Later on,his guilt over it all got directed into making "me" feel like I was to blame for it all...it took him two years to admit to his role in things falling apart 

I went through PTSD last year shortly before the summer(bullying and abusive coworker and boss)-after a year of trying everything in the org to stop it,I mentally and physically broke down-(first time ever experiencing PTSD). The incident I mentioned earlier about my partner going on that trip and trashing me to his family?That happened shortly before I was supposed to go back to work after my sick/stress leave..I realized then that my partner was going through another bad case of "I want what I want when I want it" mentality  He failed to see that his lack of saving for the year WAS THE CAUSE-but oh,let's take it all out on the wife again-who gives crappola about HER and her traumas right now.
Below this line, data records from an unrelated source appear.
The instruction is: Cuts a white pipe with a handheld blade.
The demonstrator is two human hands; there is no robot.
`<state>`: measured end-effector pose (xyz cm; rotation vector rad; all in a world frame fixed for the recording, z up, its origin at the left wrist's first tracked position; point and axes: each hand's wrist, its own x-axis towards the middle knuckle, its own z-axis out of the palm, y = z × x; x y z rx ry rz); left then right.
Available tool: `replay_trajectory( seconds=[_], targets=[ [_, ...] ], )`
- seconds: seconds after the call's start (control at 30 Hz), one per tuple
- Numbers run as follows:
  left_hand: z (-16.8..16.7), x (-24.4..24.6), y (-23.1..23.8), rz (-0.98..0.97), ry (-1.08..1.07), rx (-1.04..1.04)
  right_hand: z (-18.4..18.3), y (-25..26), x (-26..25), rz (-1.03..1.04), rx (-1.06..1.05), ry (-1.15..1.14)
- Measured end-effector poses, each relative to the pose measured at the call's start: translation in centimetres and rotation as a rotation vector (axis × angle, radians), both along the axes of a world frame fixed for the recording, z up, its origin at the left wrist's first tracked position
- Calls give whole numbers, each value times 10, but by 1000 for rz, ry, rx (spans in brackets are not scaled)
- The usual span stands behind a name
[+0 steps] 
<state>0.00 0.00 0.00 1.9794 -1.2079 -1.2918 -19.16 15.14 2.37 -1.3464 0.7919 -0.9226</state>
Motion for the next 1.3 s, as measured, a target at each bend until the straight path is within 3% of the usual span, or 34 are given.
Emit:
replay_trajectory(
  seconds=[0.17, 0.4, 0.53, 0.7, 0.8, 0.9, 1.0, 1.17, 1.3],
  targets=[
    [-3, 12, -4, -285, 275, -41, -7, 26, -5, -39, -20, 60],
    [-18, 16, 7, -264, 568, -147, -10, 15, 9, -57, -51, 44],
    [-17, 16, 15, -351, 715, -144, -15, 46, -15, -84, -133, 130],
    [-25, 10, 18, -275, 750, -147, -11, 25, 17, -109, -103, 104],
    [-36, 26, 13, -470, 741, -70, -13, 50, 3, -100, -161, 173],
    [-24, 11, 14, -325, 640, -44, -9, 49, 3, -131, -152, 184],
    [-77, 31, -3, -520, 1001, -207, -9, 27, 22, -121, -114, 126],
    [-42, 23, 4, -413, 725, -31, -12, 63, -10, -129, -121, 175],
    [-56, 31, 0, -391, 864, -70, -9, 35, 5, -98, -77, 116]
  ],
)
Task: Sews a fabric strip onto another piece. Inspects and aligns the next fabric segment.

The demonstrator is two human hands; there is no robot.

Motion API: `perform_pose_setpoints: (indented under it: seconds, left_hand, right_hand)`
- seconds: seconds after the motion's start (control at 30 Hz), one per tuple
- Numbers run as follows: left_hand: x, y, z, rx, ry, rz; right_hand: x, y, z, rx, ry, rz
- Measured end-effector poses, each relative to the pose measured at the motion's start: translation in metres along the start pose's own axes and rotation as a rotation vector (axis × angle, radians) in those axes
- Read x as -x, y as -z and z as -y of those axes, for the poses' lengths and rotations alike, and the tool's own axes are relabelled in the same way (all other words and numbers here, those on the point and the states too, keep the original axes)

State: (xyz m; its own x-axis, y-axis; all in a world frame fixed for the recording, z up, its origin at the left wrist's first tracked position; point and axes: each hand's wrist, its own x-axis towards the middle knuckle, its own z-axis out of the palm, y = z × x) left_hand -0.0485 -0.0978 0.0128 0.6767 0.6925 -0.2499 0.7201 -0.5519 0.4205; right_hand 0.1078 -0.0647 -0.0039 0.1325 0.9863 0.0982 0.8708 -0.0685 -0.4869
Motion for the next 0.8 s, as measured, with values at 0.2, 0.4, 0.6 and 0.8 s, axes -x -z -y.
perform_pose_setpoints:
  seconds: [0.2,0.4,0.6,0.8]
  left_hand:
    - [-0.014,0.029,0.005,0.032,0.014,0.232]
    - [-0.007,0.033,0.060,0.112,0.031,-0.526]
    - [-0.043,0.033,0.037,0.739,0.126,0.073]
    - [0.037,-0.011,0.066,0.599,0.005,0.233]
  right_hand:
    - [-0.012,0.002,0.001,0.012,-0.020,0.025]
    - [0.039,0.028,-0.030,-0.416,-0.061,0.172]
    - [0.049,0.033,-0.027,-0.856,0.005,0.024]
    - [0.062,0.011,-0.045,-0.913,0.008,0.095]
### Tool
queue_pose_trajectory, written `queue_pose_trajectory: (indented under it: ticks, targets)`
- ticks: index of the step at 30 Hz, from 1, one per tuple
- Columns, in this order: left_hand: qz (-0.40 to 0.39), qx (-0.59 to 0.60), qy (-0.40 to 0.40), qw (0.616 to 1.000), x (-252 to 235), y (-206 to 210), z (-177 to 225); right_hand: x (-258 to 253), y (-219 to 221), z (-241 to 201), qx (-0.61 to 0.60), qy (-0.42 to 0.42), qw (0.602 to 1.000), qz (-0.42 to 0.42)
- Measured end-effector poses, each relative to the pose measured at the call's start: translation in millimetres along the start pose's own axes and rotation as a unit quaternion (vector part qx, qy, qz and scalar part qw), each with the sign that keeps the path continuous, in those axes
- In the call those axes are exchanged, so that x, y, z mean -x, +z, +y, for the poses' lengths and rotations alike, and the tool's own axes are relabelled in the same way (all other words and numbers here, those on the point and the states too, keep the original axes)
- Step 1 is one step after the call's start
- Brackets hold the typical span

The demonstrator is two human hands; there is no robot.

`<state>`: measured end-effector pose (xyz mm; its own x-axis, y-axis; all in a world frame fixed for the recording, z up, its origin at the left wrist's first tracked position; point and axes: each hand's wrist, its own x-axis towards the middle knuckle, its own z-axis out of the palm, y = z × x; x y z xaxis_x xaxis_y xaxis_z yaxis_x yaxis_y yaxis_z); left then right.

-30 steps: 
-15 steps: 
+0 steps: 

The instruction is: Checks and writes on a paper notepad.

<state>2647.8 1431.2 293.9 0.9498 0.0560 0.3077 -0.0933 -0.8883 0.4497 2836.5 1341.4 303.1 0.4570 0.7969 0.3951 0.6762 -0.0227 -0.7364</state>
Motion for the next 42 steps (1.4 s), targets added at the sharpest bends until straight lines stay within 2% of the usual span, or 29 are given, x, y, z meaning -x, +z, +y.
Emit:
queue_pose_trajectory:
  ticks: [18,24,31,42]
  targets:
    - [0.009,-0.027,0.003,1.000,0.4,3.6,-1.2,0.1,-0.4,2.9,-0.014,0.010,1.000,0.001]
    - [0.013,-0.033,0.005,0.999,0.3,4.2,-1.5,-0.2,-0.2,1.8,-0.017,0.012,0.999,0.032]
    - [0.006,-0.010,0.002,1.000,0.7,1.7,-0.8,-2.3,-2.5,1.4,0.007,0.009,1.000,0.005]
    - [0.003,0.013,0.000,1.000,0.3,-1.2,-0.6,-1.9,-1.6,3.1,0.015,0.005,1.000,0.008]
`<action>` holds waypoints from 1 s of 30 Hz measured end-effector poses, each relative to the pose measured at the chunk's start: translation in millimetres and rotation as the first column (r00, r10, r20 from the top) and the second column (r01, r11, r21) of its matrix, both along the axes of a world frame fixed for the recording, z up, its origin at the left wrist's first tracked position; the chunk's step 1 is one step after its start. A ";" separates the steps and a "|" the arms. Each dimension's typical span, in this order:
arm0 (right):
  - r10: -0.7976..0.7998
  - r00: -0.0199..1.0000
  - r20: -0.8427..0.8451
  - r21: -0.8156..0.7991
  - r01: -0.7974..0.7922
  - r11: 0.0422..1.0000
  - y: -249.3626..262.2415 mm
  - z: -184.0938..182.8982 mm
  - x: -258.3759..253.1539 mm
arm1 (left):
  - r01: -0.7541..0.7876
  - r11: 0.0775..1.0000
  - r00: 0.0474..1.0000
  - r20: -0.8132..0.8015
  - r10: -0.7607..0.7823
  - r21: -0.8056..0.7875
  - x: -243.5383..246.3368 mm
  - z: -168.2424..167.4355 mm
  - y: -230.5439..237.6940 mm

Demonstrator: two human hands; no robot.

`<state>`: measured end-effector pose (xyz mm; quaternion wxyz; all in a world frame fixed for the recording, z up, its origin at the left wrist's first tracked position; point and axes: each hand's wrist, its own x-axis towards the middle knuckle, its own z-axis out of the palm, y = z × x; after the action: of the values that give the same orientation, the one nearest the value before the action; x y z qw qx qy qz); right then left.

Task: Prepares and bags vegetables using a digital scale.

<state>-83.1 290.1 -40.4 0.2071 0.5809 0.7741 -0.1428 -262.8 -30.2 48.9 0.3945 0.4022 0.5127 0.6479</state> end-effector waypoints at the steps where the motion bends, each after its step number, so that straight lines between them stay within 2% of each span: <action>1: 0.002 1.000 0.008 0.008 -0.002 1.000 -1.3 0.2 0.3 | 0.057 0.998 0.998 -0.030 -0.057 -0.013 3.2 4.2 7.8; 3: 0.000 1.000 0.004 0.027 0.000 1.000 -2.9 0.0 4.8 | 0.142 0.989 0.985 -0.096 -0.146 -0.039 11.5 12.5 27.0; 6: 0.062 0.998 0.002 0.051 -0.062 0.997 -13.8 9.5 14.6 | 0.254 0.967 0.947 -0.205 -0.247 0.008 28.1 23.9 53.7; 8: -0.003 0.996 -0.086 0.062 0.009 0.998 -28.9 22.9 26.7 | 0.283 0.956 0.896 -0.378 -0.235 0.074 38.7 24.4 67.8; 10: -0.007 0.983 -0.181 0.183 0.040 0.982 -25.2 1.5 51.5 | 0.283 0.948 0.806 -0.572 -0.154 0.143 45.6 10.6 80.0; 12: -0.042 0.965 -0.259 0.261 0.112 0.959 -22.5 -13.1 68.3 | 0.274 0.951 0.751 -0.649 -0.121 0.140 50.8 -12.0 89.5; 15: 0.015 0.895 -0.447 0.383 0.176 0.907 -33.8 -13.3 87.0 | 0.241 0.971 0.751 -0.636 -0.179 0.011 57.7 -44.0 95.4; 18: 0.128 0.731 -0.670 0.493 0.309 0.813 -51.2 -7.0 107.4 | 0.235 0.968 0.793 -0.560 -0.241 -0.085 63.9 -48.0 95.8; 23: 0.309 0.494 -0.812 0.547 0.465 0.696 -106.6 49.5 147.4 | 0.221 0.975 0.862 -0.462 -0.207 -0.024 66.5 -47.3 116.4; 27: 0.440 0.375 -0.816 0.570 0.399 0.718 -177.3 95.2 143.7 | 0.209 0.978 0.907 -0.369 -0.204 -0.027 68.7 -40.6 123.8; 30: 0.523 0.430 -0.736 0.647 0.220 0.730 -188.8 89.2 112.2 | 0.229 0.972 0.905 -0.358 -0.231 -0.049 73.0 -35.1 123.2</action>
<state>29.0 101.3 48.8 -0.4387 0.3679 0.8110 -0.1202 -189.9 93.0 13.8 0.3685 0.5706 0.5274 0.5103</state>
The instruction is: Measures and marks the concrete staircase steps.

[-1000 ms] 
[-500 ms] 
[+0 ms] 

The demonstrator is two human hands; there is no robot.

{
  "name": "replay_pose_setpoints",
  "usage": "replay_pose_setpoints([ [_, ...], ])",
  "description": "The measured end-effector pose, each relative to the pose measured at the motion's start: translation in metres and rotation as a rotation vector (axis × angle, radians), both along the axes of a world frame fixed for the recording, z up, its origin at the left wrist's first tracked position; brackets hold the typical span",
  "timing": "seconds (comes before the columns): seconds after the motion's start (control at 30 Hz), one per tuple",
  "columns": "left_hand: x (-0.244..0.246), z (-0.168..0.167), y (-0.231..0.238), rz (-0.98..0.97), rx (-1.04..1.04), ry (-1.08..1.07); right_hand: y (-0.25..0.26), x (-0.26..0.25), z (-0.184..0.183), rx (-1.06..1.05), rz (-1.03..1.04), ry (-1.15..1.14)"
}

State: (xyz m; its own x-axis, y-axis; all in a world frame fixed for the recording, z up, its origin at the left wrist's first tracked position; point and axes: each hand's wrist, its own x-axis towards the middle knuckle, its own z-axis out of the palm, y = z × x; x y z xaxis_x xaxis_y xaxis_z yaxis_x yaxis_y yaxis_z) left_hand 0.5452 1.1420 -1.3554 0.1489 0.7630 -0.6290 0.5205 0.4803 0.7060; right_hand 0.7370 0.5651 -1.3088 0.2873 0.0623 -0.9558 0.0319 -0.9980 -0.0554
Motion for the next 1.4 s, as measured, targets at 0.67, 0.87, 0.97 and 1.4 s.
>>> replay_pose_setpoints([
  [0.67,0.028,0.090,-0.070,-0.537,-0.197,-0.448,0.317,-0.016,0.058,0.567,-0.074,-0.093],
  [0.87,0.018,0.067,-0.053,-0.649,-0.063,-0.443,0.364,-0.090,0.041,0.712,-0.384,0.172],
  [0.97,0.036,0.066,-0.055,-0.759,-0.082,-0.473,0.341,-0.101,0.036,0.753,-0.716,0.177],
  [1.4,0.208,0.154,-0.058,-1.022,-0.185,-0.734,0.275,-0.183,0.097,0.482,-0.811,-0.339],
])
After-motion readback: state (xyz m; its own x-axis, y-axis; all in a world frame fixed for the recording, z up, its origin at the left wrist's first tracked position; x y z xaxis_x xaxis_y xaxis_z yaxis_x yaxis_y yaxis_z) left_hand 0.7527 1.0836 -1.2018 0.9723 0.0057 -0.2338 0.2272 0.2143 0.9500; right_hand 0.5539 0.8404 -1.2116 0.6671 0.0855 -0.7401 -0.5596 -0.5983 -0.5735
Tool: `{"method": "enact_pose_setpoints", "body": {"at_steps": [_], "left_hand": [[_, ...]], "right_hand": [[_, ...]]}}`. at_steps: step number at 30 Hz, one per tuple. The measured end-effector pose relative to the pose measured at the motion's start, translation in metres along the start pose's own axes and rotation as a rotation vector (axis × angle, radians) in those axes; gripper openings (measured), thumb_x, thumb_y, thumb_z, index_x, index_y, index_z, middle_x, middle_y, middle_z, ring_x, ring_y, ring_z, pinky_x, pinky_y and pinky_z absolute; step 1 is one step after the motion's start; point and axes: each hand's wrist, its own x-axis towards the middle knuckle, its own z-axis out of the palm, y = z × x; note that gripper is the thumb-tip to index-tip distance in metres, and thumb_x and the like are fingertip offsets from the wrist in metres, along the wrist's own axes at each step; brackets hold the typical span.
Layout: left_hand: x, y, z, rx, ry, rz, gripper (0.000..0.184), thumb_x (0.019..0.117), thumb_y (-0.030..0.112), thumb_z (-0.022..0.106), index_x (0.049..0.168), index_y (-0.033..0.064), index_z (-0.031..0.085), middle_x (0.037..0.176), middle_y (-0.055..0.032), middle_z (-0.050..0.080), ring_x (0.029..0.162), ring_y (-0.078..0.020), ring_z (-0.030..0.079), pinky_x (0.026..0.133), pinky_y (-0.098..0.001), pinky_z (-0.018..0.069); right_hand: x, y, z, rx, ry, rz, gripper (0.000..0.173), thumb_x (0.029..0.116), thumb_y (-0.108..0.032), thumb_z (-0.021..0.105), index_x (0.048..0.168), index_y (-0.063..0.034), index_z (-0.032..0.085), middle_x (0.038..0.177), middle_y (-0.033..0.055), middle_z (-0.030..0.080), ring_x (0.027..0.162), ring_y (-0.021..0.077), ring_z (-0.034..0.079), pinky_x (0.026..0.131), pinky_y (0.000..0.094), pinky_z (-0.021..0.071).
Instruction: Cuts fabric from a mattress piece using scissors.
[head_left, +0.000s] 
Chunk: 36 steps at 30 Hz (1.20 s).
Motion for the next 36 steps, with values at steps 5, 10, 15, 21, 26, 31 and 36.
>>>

I've dealt with psychological/emotional abuse growing up with my mom(who was sexually,physically and psychologically abused by her father),physical/psychological from my brother,almost getting killed by my mother's ex when I was 12yrs, bullying and taunting in school including high school, sexual harrassment,sexual abuse from two former boyfriends,losing a stillbirth son at 19yrs old(no family or friend support in any way)...and everything I've endured being with my husband... 

I'm coming out of my slumber of denial. I know now my gut was right all along... my partner has needed me to stay submissive-he needs to feel in control...and while he needs to seriously get help with his anger management,his laziness and his hatred-I need to break free from his suffocating chains. I've worked hard the last couple of years to face many of my fears,self doubt and self destructive patterns. I have challenged myself in ways to be a better person,more independant,loving myself instead of beating myself up,striving for an education that I was supposedly too stupid to be able to pursue(I let other's poisonous words be my own mantra-NO MORE).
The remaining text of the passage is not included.